A slight variant on the Token approach is to create the token statically inside a Mutex<Option<Token>>, which allows code to take and keep a sensitive token such that it’s checked statically by the compiler once acquired without needing to hold the Mutex indefinitely.

In other instances, where the peripheral should be shareable, code can take the lock and use the stored Token without claiming it entirely.

Edit: Or maybe not; apparently there’s no way to produce a Mutex in a const context. It would be possible with a thread-local static Cell<_>, but you’d need some other mechanism to restrict the library to a single thread.

Hi,
let me also share my two cents here. For my bare metal Raspberry Pi related projects I've implemented a Singleton wrapper that allows me to safely share the wrapped device accross threads and cores of the Pi. The interior of the Singleton is safe guarded by a Spinlock that uses atomic operations to aquire/release the lock.
You can find details here. The actual valid build target is aarch64/32 only for the time being but may be it inspire you how you could address your requirements.

A peripheral crate would than only publicly provide access to the static singleton to it's users. And hands out safe mutual access with the .take_for function requiring a closure to be passed that contains the code that actually requires mutual access to the peripheral and can configure it and use it. As an example I've wrapped my GPIO access with a singleton in my implementations and this GPIO struct/impl tracks the usage of it's GPIO pins. So there is a runtime check that there is never the same pin used multiple times by other higher level peripherals like I2C bus etc. as those peripherals require this GPIO singleton to access for their configuration.

Hope this helps.

1 Like

Does that imply there aren't any interrupt service routines (ISRs)?

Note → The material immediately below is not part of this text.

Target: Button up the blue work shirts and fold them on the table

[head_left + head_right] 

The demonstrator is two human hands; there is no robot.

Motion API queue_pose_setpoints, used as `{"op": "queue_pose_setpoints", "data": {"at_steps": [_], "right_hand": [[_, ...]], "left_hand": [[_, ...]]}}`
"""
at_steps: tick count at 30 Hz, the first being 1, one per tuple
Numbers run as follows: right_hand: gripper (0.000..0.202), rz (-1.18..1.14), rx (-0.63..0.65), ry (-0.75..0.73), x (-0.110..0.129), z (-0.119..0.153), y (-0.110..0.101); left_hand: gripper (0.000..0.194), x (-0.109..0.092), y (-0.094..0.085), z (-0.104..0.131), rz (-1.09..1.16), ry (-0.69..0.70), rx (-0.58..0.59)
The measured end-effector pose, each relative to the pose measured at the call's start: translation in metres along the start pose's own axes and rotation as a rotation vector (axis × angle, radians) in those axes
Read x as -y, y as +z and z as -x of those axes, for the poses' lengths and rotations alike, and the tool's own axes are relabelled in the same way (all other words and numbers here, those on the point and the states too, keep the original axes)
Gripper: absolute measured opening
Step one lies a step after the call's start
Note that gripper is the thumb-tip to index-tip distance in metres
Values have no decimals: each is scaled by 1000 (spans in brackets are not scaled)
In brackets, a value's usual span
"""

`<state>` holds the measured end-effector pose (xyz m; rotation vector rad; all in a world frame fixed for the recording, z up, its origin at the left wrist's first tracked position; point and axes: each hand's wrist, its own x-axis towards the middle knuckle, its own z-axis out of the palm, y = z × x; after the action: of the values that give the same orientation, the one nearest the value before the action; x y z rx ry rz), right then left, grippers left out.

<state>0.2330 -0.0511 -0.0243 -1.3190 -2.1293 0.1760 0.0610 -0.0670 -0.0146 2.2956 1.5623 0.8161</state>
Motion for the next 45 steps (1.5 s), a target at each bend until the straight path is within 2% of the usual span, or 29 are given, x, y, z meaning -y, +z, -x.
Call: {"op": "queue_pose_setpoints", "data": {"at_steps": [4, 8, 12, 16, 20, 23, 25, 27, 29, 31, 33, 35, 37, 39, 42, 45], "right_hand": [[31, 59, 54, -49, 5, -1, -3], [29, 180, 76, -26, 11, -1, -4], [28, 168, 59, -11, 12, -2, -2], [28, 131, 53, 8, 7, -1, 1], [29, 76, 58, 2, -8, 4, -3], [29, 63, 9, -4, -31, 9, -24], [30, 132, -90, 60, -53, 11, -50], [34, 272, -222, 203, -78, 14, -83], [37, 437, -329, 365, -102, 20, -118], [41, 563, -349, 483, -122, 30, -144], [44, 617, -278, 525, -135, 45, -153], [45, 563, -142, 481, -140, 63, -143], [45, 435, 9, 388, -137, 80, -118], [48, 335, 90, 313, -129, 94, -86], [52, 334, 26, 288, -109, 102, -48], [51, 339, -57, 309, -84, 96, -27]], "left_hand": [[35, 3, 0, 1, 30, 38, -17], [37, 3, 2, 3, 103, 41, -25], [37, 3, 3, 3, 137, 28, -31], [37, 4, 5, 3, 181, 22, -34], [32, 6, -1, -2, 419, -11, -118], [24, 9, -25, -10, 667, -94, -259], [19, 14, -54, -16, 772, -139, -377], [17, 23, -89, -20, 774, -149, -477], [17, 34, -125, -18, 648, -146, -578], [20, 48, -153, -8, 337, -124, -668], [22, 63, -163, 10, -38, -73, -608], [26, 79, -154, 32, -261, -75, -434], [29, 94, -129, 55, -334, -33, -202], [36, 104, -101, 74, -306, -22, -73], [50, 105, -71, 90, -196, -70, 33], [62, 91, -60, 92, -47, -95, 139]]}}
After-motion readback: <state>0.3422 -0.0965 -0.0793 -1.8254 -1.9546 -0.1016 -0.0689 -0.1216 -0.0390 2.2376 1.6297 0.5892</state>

i guess this depends whether we're talking a singleton that is taken and passed around the code, or a singleton that is expected to be referenced from multiple places (including ISRs)?

in the latter case t is not exactly what you're looking for but is technically possible to create a Mutex in a const context with lazy_static if that happens to be useful, for example.

in the former case, with the static mut PERIPH: Option<Periph> = Some(Periph { ... }); option you could provide a method with the unsafe .take() inside a critical section which afaik would be pretty much functionally equivalent without requiring a mutex.